After fitting all RF models we selected a model with best efficiency in terms of the number of variables and the resulting MAE_CV. Following the principle of parsimony we selected the model with the fewest number of variables showing no significant increase of MAE_CV compared to the lowest MAE_CV. Wilcoxon`s rank sum test was used to test whether differences in MAE_CV were significant at α = 0.05 level. Finally, a RF model with 8 predictor variables was selected and applied on the respective variables for LAI mapping.
Assessing map uncertainties
Given that map users often treat uncertainty statements only in a pro-forma manner ([21]), we place special emphasis on uncertainties associated with the resulting map. Therefore, generalization performance of the RF model used for predictive mapping was evaluated by the MAE_ CV, calculated as described above. The goodness-of-fit of the RF model was quantified by the mean absolute error (MAE). Since it was found that the goodness-of-fit was not uniformly distributed over the range of predicted LAI values, MAE was also calculated for distinct sections of predicted LAI values. Finally, the resulting LAI map was complemented with a map depicting the spatial distribution of MAE values per LAI class. Furthermore, areas covered by pixel values beyond the range of the available training data were mapped to highlight that extrapolation beyond the range of available training data is problematic and that these predictions need to be interpreted cautiously ([41]).

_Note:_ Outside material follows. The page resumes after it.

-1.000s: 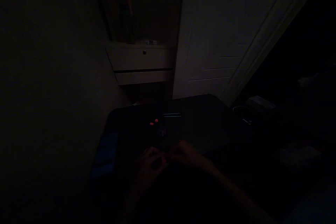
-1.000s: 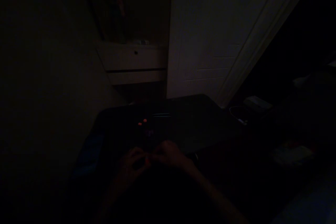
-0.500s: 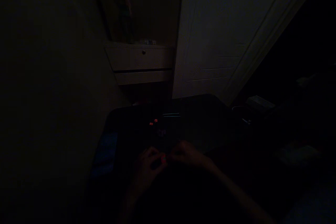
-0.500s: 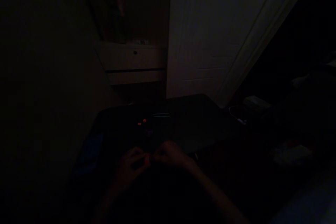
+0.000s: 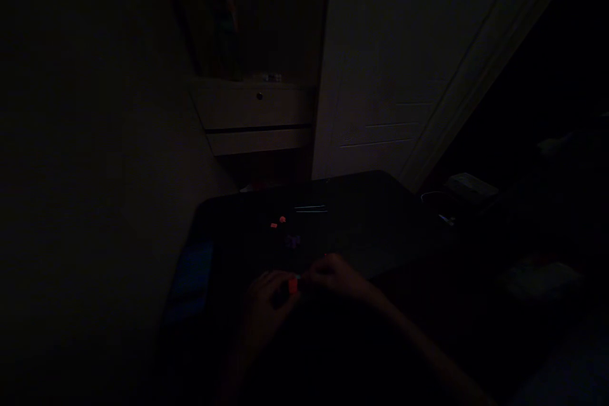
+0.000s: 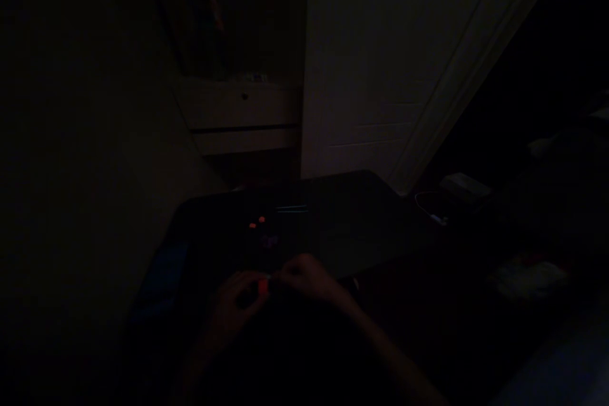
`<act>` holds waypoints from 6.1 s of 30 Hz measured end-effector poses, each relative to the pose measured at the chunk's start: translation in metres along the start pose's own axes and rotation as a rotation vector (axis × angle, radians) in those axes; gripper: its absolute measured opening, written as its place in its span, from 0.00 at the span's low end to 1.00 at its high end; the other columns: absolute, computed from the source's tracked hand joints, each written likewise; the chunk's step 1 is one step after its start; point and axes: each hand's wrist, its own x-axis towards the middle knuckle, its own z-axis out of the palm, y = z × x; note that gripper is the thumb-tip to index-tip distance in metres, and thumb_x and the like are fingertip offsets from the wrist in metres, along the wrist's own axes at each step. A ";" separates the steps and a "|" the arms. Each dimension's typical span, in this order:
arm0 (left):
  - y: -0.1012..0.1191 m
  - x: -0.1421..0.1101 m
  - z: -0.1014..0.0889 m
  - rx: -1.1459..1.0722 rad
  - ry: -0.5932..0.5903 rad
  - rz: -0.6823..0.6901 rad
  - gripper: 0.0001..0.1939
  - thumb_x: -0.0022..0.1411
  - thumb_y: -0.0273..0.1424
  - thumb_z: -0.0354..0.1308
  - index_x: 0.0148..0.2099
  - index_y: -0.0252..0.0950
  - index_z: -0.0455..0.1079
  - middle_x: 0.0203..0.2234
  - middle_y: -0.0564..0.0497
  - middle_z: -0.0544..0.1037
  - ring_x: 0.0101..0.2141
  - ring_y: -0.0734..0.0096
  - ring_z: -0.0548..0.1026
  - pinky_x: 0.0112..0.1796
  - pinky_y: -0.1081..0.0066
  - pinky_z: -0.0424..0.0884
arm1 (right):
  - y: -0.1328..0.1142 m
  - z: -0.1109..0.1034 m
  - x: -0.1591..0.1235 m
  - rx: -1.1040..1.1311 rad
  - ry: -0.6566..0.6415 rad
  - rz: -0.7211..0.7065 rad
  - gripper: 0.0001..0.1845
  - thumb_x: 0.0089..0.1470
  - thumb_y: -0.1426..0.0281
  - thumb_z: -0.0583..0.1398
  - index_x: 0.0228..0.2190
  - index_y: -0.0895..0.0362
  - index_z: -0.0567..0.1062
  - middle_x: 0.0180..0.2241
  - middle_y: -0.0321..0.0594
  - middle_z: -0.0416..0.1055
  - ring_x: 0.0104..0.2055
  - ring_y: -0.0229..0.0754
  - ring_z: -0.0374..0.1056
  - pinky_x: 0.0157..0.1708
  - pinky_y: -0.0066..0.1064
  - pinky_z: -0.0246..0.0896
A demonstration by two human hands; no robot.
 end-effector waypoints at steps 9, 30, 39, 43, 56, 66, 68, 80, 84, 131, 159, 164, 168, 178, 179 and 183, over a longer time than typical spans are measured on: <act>0.000 0.000 0.004 0.068 0.030 -0.131 0.16 0.53 0.36 0.72 0.45 0.43 0.78 0.37 0.52 0.84 0.37 0.61 0.81 0.40 0.64 0.77 | 0.005 0.001 -0.002 0.130 0.054 0.017 0.22 0.62 0.55 0.62 0.30 0.60 0.83 0.24 0.34 0.71 0.27 0.36 0.61 0.26 0.25 0.52; 0.003 0.002 0.002 0.111 -0.069 -0.057 0.11 0.60 0.38 0.70 0.46 0.48 0.82 0.40 0.52 0.82 0.42 0.61 0.82 0.42 0.65 0.76 | -0.003 0.004 -0.011 -0.124 0.040 0.069 0.16 0.62 0.63 0.61 0.30 0.60 0.84 0.26 0.37 0.77 0.27 0.37 0.66 0.25 0.26 0.52; 0.006 0.007 0.001 0.054 -0.105 -0.085 0.07 0.61 0.36 0.69 0.43 0.46 0.82 0.39 0.52 0.81 0.41 0.62 0.81 0.41 0.67 0.75 | -0.008 -0.002 -0.007 -0.096 -0.019 0.058 0.13 0.59 0.67 0.63 0.30 0.61 0.85 0.27 0.38 0.78 0.28 0.37 0.68 0.26 0.25 0.54; 0.007 0.008 0.002 0.048 -0.101 -0.086 0.06 0.60 0.35 0.68 0.41 0.45 0.82 0.38 0.52 0.81 0.42 0.61 0.80 0.42 0.66 0.74 | -0.010 -0.003 -0.006 -0.147 -0.026 0.098 0.14 0.60 0.65 0.64 0.29 0.60 0.86 0.25 0.36 0.76 0.26 0.35 0.65 0.25 0.25 0.51; 0.002 0.007 0.004 0.015 -0.111 -0.095 0.07 0.61 0.38 0.68 0.42 0.45 0.82 0.38 0.52 0.81 0.42 0.61 0.80 0.42 0.65 0.73 | 0.007 -0.011 -0.003 0.037 -0.137 0.002 0.19 0.61 0.60 0.62 0.29 0.62 0.85 0.21 0.33 0.69 0.23 0.33 0.57 0.24 0.25 0.48; 0.004 0.007 0.003 0.007 -0.099 -0.088 0.07 0.59 0.36 0.70 0.41 0.46 0.82 0.38 0.52 0.81 0.42 0.61 0.80 0.42 0.66 0.73 | -0.002 -0.009 0.002 -0.114 -0.169 0.062 0.16 0.59 0.61 0.65 0.28 0.60 0.85 0.22 0.33 0.72 0.24 0.34 0.61 0.25 0.26 0.49; 0.005 0.007 0.002 0.003 -0.101 -0.091 0.07 0.59 0.36 0.70 0.41 0.46 0.82 0.38 0.53 0.81 0.42 0.60 0.80 0.42 0.66 0.73 | -0.001 -0.009 0.002 -0.135 -0.161 0.064 0.16 0.59 0.61 0.65 0.28 0.60 0.85 0.21 0.33 0.71 0.24 0.34 0.61 0.24 0.25 0.49; 0.000 0.008 0.003 0.001 -0.109 -0.088 0.07 0.59 0.37 0.70 0.41 0.47 0.83 0.38 0.52 0.81 0.42 0.60 0.80 0.43 0.65 0.73 | 0.001 -0.012 0.000 -0.068 -0.225 -0.013 0.19 0.60 0.58 0.64 0.28 0.61 0.85 0.19 0.31 0.67 0.22 0.32 0.55 0.23 0.25 0.46; 0.003 0.008 0.002 0.004 -0.114 -0.091 0.07 0.60 0.38 0.69 0.41 0.46 0.83 0.38 0.52 0.81 0.43 0.60 0.80 0.43 0.65 0.73 | -0.007 -0.013 -0.002 -0.171 -0.209 0.027 0.17 0.60 0.61 0.64 0.29 0.59 0.85 0.22 0.32 0.71 0.24 0.33 0.61 0.24 0.25 0.48; 0.003 0.009 0.000 0.011 -0.126 -0.089 0.09 0.59 0.39 0.68 0.42 0.45 0.83 0.39 0.50 0.81 0.42 0.60 0.80 0.43 0.64 0.74 | -0.027 -0.004 0.009 -0.157 -0.138 0.109 0.11 0.59 0.70 0.64 0.29 0.61 0.85 0.23 0.33 0.74 0.24 0.33 0.62 0.24 0.23 0.51; -0.001 0.009 0.002 0.023 -0.103 -0.084 0.09 0.57 0.36 0.70 0.42 0.46 0.83 0.39 0.51 0.83 0.42 0.59 0.81 0.43 0.64 0.75 | -0.030 -0.011 0.009 -0.113 -0.136 0.186 0.11 0.57 0.69 0.65 0.26 0.60 0.85 0.21 0.33 0.73 0.23 0.33 0.62 0.24 0.24 0.52; -0.001 0.009 0.001 0.033 -0.121 -0.084 0.09 0.58 0.38 0.69 0.42 0.46 0.83 0.40 0.50 0.83 0.43 0.59 0.80 0.44 0.64 0.75 | -0.018 -0.017 0.007 -0.131 -0.170 0.164 0.13 0.59 0.67 0.64 0.28 0.61 0.84 0.20 0.31 0.69 0.21 0.32 0.59 0.21 0.24 0.49; -0.003 0.009 0.001 0.030 -0.118 -0.081 0.09 0.58 0.37 0.69 0.43 0.46 0.83 0.39 0.51 0.82 0.42 0.59 0.80 0.43 0.64 0.75 | -0.012 -0.021 0.004 -0.136 -0.138 0.104 0.15 0.60 0.65 0.64 0.27 0.61 0.85 0.20 0.32 0.71 0.22 0.32 0.60 0.22 0.24 0.49; 0.000 0.009 0.003 0.020 -0.107 -0.068 0.07 0.59 0.36 0.69 0.41 0.45 0.82 0.38 0.51 0.82 0.42 0.59 0.81 0.43 0.65 0.75 | -0.044 -0.001 0.005 -0.407 -0.103 0.176 0.12 0.60 0.62 0.65 0.35 0.55 0.87 0.31 0.39 0.82 0.30 0.38 0.72 0.24 0.25 0.51; 0.000 0.009 0.002 0.017 -0.110 -0.067 0.07 0.59 0.36 0.68 0.42 0.45 0.82 0.39 0.51 0.83 0.42 0.59 0.81 0.43 0.65 0.75 | -0.047 -0.001 0.004 -0.433 -0.099 0.193 0.12 0.60 0.61 0.65 0.35 0.54 0.87 0.32 0.39 0.82 0.32 0.40 0.73 0.25 0.26 0.51; 0.003 0.009 0.001 0.025 -0.112 -0.072 0.07 0.59 0.36 0.68 0.42 0.46 0.82 0.39 0.51 0.83 0.43 0.59 0.81 0.44 0.64 0.75 | -0.053 -0.007 0.000 -0.460 -0.101 0.216 0.13 0.61 0.59 0.65 0.36 0.53 0.88 0.36 0.41 0.84 0.36 0.42 0.76 0.26 0.26 0.54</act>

Eventually, we derived the following error estimates to assess the uncertainties associated with the resulting map:
- MAE_CV obtained by 10-fold CV to provide an estimate of the generalization performance of a RF model trained on the entire sample.
- MAE as a quantification of the goodness -of-fit of the RF model to the data.
- Exploratory analysis revealed that the model fit is better for low (<1) and high (>3) LAI values than for intermediate ones (Fig. 2). Therefore, the range of predicted LAI values was subdivided into 3 classes and for each class MAE and confidence intervals were calculated.
- An area-weighted MAE was calculated by weighting the MAE of each class with its areal extent.
- To highlight that model fit was not even over the whole range of predicted LAI values a spatial distribution of per class MAE values was presented as a supplementary map (Fig. 7).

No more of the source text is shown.